Exercise brief: Print out the data below with every line intact.
(Given data)
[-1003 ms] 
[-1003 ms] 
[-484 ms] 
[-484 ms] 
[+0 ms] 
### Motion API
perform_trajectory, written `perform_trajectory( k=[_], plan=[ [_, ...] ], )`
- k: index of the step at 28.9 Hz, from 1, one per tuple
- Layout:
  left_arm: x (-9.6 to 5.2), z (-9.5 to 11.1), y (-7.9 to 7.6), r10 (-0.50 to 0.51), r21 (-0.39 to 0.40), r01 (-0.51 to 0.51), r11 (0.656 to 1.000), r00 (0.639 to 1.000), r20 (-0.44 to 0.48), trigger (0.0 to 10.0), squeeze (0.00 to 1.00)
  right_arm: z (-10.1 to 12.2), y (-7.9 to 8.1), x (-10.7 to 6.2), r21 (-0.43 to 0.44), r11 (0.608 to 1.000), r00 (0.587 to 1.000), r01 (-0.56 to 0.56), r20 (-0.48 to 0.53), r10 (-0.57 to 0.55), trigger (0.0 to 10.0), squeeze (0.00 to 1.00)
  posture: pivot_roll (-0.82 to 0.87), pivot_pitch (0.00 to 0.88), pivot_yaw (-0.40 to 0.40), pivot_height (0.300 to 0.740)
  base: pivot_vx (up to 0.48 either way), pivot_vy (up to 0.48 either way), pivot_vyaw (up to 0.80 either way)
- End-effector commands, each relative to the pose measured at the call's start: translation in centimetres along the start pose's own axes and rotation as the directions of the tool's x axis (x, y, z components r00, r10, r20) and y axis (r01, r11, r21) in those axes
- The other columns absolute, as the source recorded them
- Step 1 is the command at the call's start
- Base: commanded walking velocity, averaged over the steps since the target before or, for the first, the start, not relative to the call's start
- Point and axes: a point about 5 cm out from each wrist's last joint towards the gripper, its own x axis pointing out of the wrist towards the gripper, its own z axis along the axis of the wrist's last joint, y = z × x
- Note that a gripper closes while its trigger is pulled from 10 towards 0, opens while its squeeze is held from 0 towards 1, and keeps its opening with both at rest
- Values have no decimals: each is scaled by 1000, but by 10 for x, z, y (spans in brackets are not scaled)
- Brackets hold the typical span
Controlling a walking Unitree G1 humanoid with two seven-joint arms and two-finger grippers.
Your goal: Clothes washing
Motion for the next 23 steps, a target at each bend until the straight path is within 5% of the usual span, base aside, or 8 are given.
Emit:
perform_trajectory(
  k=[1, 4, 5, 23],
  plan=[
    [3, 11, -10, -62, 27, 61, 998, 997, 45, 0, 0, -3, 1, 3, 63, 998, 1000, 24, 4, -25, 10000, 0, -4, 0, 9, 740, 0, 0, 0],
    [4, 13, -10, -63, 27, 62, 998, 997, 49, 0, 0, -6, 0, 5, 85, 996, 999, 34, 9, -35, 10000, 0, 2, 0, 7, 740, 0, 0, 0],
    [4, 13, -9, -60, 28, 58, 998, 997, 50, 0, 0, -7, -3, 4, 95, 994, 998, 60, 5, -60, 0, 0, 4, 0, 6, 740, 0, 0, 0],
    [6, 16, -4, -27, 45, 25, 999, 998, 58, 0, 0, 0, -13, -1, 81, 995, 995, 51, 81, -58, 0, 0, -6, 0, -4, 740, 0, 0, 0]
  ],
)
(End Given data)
Finished task:
[-1003 ms] 
[-1003 ms] 
[-484 ms] 
[-484 ms] 
[+0 ms] 
### Motion API
perform_trajectory, written `perform_trajectory( k=[_], plan=[ [_, ...] ], )`
- k: index of the step at 28.9 Hz, from 1, one per tuple
- Layout:
  left_arm: x (-9.6 to 5.2), z (-9.5 to 11.1), y (-7.9 to 7.6), r10 (-0.50 to 0.51), r21 (-0.39 to 0.40), r01 (-0.51 to 0.51), r11 (0.656 to 1.000), r00 (0.639 to 1.000), r20 (-0.44 to 0.48), trigger (0.0 to 10.0), squeeze (0.00 to 1.00)
  right_arm: z (-10.1 to 12.2), y (-7.9 to 8.1), x (-10.7 to 6.2), r21 (-0.43 to 0.44), r11 (0.608 to 1.000), r00 (0.587 to 1.000), r01 (-0.56 to 0.56), r20 (-0.48 to 0.53), r10 (-0.57 to 0.55), trigger (0.0 to 10.0), squeeze (0.00 to 1.00)
  posture: pivot_roll (-0.82 to 0.87), pivot_pitch (0.00 to 0.88), pivot_yaw (-0.40 to 0.40), pivot_height (0.300 to 0.740)
  base: pivot_vx (up to 0.48 either way), pivot_vy (up to 0.48 either way), pivot_vyaw (up to 0.80 either way)
- End-effector commands, each relative to the pose measured at the call's start: translation in centimetres along the start pose's own axes and rotation as the directions of the tool's x axis (x, y, z components r00, r10, r20) and y axis (r01, r11, r21) in those axes
- The other columns absolute, as the source recorded them
- Step 1 is the command at the call's start
- Base: commanded walking velocity, averaged over the steps since the target before or, for the first, the start, not relative to the call's start
- Point and axes: a point about 5 cm out from each wrist's last joint towards the gripper, its own x axis pointing out of the wrist towards the gripper, its own z axis along the axis of the wrist's last joint, y = z × x
- Note that a gripper closes while its trigger is pulled from 10 towards 0, opens while its squeeze is held from 0 towards 1, and keeps its opening with both at rest
- Values have no decimals: each is scaled by 1000, but by 10 for x, z, y (spans in brackets are not scaled)
- Brackets hold the typical span
Controlling a walking Unitree G1 humanoid with two seven-joint arms and two-finger grippers.
Your goal: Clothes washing
Motion for the next 23 steps, a target at each bend until the straight path is within 5% of the usual span, base aside, or 8 are given.
Emit:
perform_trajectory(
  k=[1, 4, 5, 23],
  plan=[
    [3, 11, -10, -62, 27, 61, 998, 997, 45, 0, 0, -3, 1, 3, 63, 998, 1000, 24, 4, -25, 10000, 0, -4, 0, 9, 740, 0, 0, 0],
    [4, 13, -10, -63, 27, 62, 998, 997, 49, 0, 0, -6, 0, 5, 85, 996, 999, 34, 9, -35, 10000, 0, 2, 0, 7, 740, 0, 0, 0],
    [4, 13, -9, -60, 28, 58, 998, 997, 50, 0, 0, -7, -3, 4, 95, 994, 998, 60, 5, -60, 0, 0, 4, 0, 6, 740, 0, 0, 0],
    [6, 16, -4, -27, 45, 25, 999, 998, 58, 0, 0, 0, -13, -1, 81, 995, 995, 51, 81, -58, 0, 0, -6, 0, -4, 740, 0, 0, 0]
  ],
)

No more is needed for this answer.